What to do – Would you give the listing back word for word once its pictures are removed?

Extracted records section start

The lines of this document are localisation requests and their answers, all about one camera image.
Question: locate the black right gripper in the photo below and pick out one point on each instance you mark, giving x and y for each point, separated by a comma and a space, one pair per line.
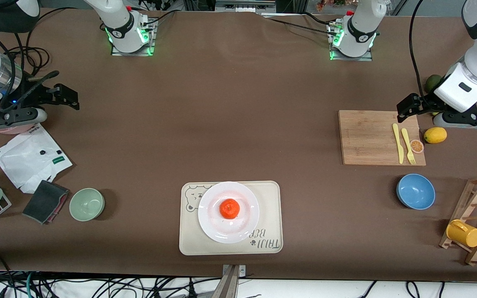
32, 96

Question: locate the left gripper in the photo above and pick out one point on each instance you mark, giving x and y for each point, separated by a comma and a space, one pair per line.
425, 102

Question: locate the white round plate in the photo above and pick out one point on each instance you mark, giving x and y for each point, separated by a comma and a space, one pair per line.
209, 219

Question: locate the orange fruit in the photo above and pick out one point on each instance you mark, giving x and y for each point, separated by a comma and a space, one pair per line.
230, 209

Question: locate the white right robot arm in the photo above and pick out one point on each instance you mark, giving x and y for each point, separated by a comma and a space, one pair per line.
120, 25

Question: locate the green lime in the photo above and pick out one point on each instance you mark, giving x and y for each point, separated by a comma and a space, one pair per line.
431, 82

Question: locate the yellow plastic fork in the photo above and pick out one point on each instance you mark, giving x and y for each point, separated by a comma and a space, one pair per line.
406, 140

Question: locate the toy orange slice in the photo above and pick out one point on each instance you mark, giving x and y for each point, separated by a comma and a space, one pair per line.
417, 146

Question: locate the yellow plastic knife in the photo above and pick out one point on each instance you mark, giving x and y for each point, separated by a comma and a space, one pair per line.
398, 145

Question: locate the pink bowl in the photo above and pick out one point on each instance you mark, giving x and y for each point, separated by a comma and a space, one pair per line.
10, 129

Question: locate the bamboo cutting board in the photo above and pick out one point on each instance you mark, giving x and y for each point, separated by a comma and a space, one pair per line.
367, 138

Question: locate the white plastic bag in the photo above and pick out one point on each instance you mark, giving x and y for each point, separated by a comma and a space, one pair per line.
23, 161

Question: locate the blue bowl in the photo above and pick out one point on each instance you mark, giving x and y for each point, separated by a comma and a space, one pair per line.
415, 191

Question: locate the grey folded cloth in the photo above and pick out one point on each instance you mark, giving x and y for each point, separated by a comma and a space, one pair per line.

Extracted records section end

Task result –
The lines of this document are localisation requests and their answers, all about one camera image.
Question: locate the black right gripper in the photo below and pick out one point on each instance you mark, giving x and y for each point, separated by a comma and a space, one pair per line.
32, 96

Question: locate the left gripper in the photo above and pick out one point on each instance you mark, giving x and y for each point, separated by a comma and a space, one pair per line.
425, 102

Question: locate the white round plate in the photo above and pick out one point on each instance you mark, giving x and y for each point, separated by a comma and a space, one pair per line.
209, 219

Question: locate the orange fruit in the photo above and pick out one point on each instance you mark, giving x and y for each point, separated by a comma and a space, one pair per line.
230, 209

Question: locate the white right robot arm in the photo above and pick out one point on each instance you mark, giving x and y for each point, separated by a comma and a space, one pair per line.
120, 25

Question: locate the green lime in the photo above and pick out one point on each instance you mark, giving x and y for each point, separated by a comma and a space, one pair per line.
431, 82

Question: locate the yellow plastic fork in the photo above and pick out one point on each instance you mark, giving x and y for each point, separated by a comma and a space, one pair per line.
406, 140

Question: locate the toy orange slice in the photo above and pick out one point on each instance you mark, giving x and y for each point, separated by a comma and a space, one pair per line.
417, 146

Question: locate the yellow plastic knife in the photo above and pick out one point on each instance you mark, giving x and y for each point, separated by a comma and a space, one pair per line.
398, 145

Question: locate the pink bowl in the photo above and pick out one point on each instance you mark, giving x and y for each point, separated by a comma and a space, one pair per line.
10, 129

Question: locate the bamboo cutting board in the photo above and pick out one point on each instance you mark, giving x and y for each point, separated by a comma and a space, one pair per line.
367, 138

Question: locate the white plastic bag in the photo above and pick out one point on each instance you mark, giving x and y for each point, separated by a comma and a space, one pair per line.
23, 161

Question: locate the blue bowl in the photo above and pick out one point on each instance you mark, giving x and y for each point, separated by a comma and a space, one pair per line.
415, 191

Question: locate the grey folded cloth in the photo above and pick out one point on each instance you mark, giving x and y for each point, separated by a comma and a space, one pair per line.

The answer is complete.